Rhodium‐Catalyzed Dynamic Kinetic Asymmetric Hydrosilylation to Access Silicon‐Stereogenic Center

• Published in: Angewandte Chemie International Edition Vol. 61; no. 51; pp. e202214147 - n/a
• Main Authors: Zeng, Yan, Fang, Xiao‐Jun, Tang, Ren‐He, Xie, Jing‐Yu, Zhang, Feng‐Jiao, Xu, Zheng, Nie, Yi‐Xue, Xu, Li‐Wen
• Format: Journal Article
• Language: English
• Published: WEINHEIM Wiley 19.12.2022; Wiley Subscription Services, Inc
• Edition: International ed. in English
• Subjects: Asymmetric Catalysis; Asymmetry; Catalysts; Chemistry; Chemistry, Multidisciplinary; Chirality; Chloride ions; Density functional theory; Dynamic Kinetic Resolution; Enantiomers; Hydrosilylation; Ligands; Organosilicon; Organosilicon compounds; Phosphine; Phosphines; Physical Sciences; Rhodium; Science & Technology; Silacycle; Silicon; Silicon-Stereogenic; Substitution reactions; Substrates; Dynamic Kinetic Resolution; PHOSPHORUS; Asymmetric Catalysis; HYDROGENATION; ENANTIOSELECTIVITY; Silacycle; SILANES; CONSTRUCTION; Organosilicon; LIGAND; Silicon-Stereogenic; C-H SILYLATION
• ISSN: 1433-7851; 1521-3773; 1521-3773
• DOI: 10.1002/anie.202214147

Strategies on the construction of enantiomerically pure silicon‐stereogenic silanes generally relies on desymmetrization of prochiral and symmetric substrates. However, dynamic kinetic asymmetric transformations of organosilicon compounds have remained underdeveloped and unforeseen owing to a lack of an effective method for deracemization of the static silicon stereocenters.

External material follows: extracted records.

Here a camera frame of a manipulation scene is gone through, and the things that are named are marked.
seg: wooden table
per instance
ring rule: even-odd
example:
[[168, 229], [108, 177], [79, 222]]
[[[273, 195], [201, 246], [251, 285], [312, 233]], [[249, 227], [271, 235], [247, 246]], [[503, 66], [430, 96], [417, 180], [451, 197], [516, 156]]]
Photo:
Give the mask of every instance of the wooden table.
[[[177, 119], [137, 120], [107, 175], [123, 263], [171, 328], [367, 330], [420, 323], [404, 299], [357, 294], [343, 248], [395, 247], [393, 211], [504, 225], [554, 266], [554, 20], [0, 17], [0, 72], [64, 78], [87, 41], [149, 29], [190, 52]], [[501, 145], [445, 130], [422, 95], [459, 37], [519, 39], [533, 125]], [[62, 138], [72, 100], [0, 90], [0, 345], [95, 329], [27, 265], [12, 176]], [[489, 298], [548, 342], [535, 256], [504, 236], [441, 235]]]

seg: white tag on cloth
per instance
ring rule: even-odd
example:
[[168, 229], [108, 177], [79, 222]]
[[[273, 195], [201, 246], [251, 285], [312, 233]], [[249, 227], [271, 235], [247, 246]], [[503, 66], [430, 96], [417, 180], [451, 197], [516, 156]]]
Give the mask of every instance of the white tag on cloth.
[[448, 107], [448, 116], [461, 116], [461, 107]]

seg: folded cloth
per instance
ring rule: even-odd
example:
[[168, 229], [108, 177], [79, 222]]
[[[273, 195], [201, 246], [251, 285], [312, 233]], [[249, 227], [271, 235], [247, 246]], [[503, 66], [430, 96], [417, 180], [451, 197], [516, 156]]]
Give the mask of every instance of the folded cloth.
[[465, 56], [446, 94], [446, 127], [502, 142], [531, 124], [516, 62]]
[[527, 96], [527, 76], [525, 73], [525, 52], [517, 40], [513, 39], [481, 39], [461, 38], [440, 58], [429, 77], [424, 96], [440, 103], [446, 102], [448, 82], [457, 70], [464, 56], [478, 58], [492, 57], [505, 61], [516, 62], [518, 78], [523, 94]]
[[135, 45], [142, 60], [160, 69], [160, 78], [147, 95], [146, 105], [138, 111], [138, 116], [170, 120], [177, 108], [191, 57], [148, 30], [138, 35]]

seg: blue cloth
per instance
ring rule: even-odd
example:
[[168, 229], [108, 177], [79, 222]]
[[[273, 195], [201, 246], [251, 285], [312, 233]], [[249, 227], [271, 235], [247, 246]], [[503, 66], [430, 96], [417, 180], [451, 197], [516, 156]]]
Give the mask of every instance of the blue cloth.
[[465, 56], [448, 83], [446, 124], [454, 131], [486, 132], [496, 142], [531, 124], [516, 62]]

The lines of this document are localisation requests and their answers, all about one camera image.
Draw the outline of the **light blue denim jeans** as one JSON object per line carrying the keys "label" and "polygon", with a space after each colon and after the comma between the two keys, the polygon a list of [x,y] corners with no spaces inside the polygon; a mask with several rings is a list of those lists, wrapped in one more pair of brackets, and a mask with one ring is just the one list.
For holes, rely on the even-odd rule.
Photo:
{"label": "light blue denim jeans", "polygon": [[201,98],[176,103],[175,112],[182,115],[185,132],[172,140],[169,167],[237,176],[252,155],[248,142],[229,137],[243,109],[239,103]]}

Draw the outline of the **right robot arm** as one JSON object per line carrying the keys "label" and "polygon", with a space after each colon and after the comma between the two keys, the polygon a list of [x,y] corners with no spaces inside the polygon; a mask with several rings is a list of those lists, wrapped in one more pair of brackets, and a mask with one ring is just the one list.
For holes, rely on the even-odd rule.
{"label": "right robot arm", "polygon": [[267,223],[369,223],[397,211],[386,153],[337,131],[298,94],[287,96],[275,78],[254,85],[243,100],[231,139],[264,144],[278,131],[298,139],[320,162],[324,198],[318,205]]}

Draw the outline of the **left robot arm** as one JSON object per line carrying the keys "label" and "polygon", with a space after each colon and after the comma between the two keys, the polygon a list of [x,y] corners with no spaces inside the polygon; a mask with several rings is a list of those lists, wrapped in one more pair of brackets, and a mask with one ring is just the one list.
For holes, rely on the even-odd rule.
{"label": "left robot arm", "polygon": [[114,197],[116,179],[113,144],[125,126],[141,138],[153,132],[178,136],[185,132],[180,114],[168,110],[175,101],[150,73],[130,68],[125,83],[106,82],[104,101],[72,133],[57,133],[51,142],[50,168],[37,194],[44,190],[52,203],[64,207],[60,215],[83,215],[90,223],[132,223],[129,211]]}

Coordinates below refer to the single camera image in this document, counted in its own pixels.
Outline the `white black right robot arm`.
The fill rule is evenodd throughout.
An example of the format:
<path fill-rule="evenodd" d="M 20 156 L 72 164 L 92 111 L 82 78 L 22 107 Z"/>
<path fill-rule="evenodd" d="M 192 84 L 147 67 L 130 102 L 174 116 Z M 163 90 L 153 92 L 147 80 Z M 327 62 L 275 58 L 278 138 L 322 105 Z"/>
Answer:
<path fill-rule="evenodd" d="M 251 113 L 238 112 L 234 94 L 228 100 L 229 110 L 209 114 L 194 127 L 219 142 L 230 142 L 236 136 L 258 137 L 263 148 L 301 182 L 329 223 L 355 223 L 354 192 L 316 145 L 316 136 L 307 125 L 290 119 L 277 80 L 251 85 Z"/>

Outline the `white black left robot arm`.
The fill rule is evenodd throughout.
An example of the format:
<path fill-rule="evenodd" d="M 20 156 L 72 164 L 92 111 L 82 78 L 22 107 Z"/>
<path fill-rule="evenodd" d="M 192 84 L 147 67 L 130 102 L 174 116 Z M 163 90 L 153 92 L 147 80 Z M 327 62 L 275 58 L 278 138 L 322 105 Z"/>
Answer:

Here we report the first Rh‐catalyzed dynamic kinetic asymmetric intramolecular hydrosilylation (DyKAH) with “silicon‐centered” racemic hydrosilanes that enables the facile preparation of silicon‐stereogenic benzosiloles in good yields and excellent enantioselectivities. The special rhodium catalyst controlled by non‐diastereopure‐type mixed phosphine‐phosphoramidite ligand with axial chirality and multiple stereocenters can induce enantioselectivity efficiently in this novel DyKAH reaction. Density functional theory (DFT) calculations suggest that the amide moiety in chiral ligand plays important role in facilitating the SN2 substitution of chloride ion to realize the chiral inversion of silicon center. An unprecedented (SiMOS‐Phos) ligand‐controlled Rh‐catalyzed hydrosilylation of “silicon‐centered” racemic hydrosilanes was developed for the highly efficient and enantioselective construction of silicon‐stereogenic centers of benzosiloles (up to 96 : 4 er). This achievement was obtained by using an original synthetic strategy involving dynamic kinetic asymmetric transformations.